(Collection entries)
----
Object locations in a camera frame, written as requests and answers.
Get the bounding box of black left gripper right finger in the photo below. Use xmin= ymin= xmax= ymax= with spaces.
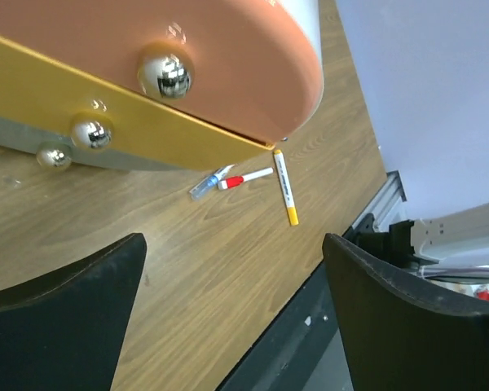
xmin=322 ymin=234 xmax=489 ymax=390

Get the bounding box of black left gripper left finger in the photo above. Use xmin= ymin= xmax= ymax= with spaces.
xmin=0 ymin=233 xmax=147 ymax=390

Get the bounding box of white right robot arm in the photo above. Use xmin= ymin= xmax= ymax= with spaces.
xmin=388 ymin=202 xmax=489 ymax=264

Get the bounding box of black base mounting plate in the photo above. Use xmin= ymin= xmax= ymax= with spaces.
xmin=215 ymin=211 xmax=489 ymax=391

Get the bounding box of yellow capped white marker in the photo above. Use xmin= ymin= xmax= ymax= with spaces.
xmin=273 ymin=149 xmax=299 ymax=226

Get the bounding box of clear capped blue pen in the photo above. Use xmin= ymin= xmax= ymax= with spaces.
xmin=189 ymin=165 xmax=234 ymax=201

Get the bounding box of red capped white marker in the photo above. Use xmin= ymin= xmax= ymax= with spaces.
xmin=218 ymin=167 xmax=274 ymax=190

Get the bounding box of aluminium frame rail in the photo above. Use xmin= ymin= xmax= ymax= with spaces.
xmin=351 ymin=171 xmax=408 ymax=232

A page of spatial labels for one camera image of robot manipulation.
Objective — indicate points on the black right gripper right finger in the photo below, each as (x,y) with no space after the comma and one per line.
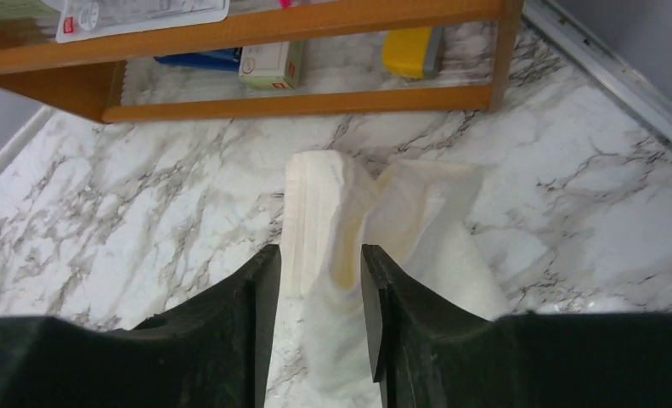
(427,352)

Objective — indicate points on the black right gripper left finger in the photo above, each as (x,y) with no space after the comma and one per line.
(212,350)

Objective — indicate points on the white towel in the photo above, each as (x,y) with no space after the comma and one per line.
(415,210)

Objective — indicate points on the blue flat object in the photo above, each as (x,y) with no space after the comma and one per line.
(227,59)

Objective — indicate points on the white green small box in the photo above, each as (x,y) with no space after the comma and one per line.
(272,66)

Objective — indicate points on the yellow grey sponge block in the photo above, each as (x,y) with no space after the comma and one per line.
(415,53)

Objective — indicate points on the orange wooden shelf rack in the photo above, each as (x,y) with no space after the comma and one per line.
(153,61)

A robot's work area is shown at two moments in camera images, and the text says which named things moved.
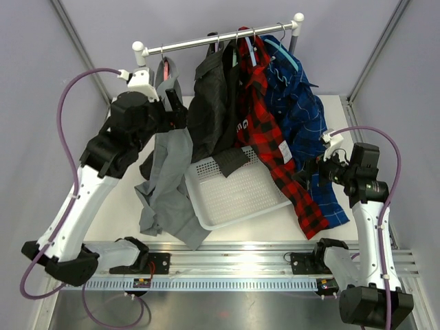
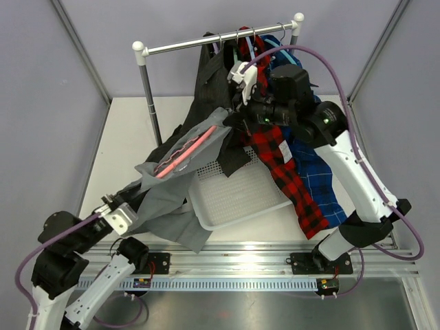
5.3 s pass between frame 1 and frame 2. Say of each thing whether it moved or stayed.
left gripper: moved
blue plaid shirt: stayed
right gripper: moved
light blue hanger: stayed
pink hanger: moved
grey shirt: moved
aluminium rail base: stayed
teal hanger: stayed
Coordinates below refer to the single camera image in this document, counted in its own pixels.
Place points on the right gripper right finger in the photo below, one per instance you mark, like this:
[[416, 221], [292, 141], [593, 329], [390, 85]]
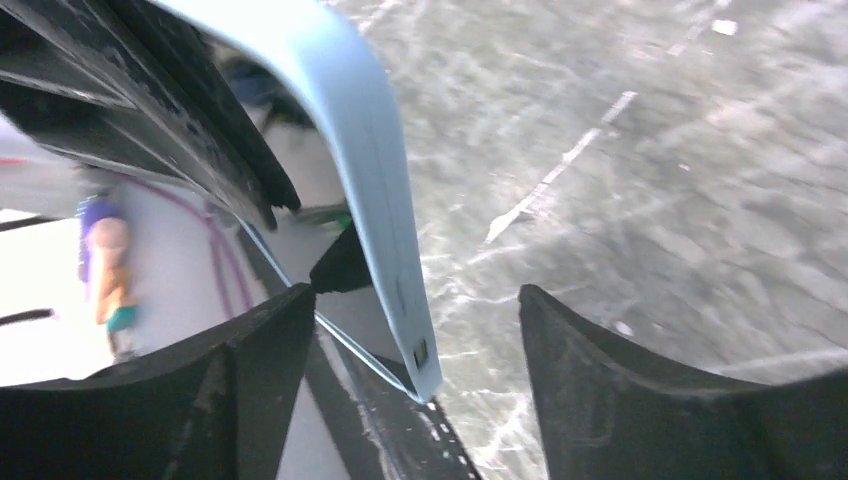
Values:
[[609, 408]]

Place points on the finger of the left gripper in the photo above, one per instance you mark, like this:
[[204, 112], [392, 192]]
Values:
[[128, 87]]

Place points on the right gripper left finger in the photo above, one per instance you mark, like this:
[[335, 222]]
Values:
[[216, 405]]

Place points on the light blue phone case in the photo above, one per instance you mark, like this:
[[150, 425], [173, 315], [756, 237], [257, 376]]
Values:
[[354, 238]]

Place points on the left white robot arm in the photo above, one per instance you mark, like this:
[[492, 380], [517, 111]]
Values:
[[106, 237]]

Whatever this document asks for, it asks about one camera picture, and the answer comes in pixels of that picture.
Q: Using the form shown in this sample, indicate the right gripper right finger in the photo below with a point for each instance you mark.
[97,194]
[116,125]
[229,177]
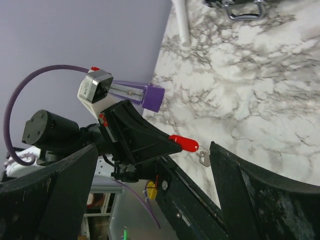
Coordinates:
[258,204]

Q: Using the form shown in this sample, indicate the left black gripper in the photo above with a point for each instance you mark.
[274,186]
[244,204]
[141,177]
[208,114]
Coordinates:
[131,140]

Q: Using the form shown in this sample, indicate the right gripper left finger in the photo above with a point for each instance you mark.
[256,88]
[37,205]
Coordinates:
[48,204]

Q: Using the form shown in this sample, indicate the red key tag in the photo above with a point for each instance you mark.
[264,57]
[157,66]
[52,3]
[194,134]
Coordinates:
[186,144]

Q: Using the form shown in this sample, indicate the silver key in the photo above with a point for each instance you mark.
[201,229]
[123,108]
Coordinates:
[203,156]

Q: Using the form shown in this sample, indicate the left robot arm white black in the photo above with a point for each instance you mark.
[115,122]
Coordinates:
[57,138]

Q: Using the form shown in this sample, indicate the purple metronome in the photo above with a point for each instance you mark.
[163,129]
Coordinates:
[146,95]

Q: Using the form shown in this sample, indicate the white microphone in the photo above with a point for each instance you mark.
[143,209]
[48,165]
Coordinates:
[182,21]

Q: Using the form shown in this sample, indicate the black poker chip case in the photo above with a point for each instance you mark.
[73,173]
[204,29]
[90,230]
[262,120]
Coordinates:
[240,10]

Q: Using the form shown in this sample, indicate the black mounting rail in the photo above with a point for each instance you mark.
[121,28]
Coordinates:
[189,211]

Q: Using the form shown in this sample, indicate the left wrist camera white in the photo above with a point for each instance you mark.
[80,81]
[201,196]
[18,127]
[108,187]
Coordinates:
----
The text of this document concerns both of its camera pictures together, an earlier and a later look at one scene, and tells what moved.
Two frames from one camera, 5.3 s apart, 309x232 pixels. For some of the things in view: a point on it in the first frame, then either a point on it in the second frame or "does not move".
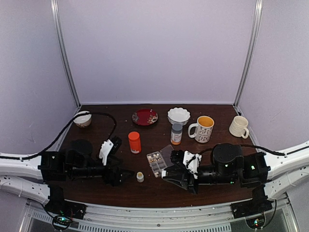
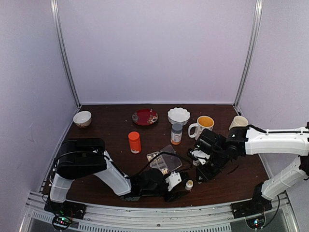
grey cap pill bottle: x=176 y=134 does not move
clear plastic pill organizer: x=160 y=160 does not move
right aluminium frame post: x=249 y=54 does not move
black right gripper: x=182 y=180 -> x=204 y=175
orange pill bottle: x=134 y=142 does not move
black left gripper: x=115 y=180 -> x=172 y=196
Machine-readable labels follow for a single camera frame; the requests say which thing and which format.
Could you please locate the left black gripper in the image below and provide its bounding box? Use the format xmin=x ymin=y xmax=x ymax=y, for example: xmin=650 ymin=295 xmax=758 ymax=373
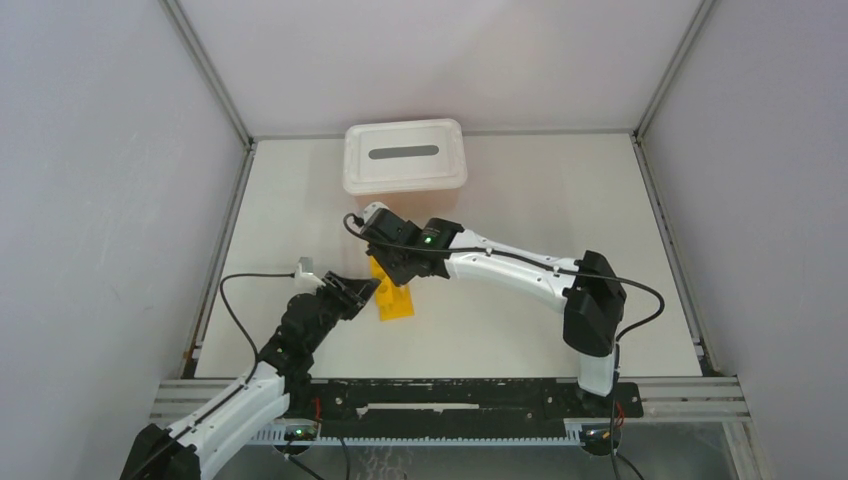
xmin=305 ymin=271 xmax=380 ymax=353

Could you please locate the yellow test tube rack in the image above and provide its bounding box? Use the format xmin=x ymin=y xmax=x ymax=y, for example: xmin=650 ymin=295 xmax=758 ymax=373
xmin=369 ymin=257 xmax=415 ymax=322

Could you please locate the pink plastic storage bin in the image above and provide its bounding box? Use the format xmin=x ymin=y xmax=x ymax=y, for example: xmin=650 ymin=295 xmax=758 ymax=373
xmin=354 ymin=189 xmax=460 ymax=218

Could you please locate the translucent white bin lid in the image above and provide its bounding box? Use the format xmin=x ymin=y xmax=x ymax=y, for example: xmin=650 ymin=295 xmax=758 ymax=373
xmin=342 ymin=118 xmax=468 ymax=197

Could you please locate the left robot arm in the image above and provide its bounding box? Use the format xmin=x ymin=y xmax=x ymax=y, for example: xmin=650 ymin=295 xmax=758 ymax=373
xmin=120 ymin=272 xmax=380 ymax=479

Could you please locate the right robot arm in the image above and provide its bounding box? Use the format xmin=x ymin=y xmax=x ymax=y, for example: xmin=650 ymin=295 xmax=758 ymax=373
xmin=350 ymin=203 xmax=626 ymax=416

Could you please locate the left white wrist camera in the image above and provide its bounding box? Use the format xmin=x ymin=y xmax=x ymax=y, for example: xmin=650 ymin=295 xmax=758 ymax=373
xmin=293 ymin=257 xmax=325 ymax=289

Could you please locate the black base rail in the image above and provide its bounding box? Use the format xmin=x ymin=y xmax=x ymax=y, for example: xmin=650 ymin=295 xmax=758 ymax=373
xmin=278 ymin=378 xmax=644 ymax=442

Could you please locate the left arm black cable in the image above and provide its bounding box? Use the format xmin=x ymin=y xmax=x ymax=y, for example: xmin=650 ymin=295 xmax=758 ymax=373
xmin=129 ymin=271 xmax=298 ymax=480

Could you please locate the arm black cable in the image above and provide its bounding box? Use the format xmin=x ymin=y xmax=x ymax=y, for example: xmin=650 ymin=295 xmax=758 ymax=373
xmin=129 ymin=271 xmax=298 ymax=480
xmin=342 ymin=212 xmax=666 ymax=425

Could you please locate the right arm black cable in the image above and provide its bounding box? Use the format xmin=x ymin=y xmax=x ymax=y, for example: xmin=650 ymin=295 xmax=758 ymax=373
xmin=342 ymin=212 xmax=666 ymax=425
----
▸ WORK TO COMPLETE: Show each line in the data where the string "bottle" appears.

▸ YOUR RESPONSE:
grey cap pill bottle: x=176 y=134 does not move
orange pill bottle: x=134 y=142 does not move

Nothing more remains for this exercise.